**AIM OF THE TASK**. The whole of the data is to be returned without a single change.

***

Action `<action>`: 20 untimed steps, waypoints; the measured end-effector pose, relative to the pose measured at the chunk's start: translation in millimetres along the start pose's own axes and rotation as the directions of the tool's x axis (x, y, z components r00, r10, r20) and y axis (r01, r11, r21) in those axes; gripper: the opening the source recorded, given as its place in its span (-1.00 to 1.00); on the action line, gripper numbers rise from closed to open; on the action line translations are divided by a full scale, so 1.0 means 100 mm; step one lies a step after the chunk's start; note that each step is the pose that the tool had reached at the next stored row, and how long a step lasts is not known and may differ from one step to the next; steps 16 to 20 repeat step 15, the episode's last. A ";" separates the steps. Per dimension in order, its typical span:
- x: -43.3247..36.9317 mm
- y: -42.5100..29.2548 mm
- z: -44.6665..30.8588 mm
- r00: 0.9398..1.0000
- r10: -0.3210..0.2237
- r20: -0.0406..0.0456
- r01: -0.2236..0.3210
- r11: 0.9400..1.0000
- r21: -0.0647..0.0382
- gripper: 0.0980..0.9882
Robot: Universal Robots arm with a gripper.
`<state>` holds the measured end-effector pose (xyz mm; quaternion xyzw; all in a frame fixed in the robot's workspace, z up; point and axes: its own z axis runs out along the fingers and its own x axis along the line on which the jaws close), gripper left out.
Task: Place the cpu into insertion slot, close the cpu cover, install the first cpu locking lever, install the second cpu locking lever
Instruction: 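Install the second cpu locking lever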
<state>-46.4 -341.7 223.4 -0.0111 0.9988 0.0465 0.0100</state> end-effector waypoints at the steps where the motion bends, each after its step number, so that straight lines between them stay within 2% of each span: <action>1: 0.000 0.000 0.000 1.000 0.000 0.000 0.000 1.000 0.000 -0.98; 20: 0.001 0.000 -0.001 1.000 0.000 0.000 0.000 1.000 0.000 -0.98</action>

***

**ANSWER BOX**.
Action `<action>`: 20 untimed steps, waypoints; the measured end-effector pose, relative to the pose measured at the chunk's start: translation in millimetres along the start pose's own axes and rotation as the directions of the tool's x axis (x, y, z components r00, r10, r20) and y axis (r01, r11, r21) in those axes; gripper: the opening the source recorded, given as its place in its span (-1.00 to 1.00); on the action line, gripper numbers rise from closed to open; on the action line translations are divided by a full scale, so 1.0 means 100 mm; step one lies a step after the chunk's start; note that each step is the pose that the tool had reached at the next stored row, and how long a step lasts is not known and may differ from one step to the next; steps 16 to 20 repeat step 15, the episode's last. A ";" separates the steps. Per dimension in order, its typical span:
- x: -43.3247..36.9317 mm
- y: -42.5100..29.2548 mm
- z: -44.6665..30.8588 mm
- r00: 0.9398..1.0000
- r10: -0.3210..0.2237
- r20: -0.0406..0.0456
- r01: -0.2236..0.3210
- r11: 0.9400..1.0000
- r21: -0.0647..0.0382
- gripper: 0.0980..0.9882
Robot: Universal Robots arm with a gripper.
`<state>` holds the measured end-effector pose (xyz mm; quaternion xyzw; all in a frame fixed in the robot's workspace, z up; point and axes: its own z axis runs out along the fingers and its own x axis along the line on which the jaws close), gripper left out.
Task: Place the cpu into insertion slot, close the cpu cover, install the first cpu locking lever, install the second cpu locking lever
Instruction: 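Install the second cpu locking lever
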<state>-46.4 -341.7 223.4 -0.0111 0.9988 0.0465 0.0100</state> end-effector waypoints at the steps where the motion bends, each after its step number, so that straight lines between them stay within 2% of each span: <action>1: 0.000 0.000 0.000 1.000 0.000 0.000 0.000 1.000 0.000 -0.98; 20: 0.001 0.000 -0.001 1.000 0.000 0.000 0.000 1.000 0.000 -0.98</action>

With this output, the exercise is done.